• **What you will do**: Print the data that follows exactly as it stands, from its first line through the line containing "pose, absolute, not", and stop there.

________________

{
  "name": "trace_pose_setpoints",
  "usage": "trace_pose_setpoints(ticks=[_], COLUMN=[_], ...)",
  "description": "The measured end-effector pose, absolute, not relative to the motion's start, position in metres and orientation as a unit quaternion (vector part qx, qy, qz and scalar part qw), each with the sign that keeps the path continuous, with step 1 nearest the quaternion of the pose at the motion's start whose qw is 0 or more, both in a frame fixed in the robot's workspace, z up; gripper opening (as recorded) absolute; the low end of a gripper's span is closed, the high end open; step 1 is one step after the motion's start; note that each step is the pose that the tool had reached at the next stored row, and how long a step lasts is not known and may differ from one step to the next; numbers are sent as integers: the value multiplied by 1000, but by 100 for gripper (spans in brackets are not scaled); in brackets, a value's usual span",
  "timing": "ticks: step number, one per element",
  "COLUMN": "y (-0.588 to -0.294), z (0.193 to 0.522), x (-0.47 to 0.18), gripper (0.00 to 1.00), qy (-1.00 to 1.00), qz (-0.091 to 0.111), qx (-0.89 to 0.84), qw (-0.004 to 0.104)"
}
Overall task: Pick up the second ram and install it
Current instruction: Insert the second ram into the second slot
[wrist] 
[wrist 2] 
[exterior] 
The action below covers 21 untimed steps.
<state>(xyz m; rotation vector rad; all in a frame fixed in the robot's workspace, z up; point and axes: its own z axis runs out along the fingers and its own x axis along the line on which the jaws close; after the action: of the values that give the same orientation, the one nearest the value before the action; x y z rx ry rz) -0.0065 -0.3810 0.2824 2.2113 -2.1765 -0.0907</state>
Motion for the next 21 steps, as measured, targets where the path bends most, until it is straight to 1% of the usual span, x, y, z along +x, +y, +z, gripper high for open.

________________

• **Answer below**:
{
  "name": "trace_pose_setpoints",
  "usage": "trace_pose_setpoints(ticks=[_], COLUMN=[_], ...)",
  "description": "The measured end-effector pose, absolute, not relative to the motion's start, position in metres and orientation as a unit quaternion (vector part qx, qy, qz and scalar part qw), each with the sign that keeps the path continuous, with step 1 nearest the quaternion of the pose at the motion's start whose qw is 0 or more, both in a frame fixed in the robot's workspace, z up; gripper opening (as recorded) absolute; the low end of a gripper's span is closed, the high end open; step 1 is one step after the motion's start; note that each step is the pose that the tool had reached at the next stored row, and how long a step lasts is not known and may differ from one step to the next; numbers are sent as integers: the value multiplied by 1000, but by 100 for gripper (spans in brackets are not scaled); in brackets, a value's usual span",

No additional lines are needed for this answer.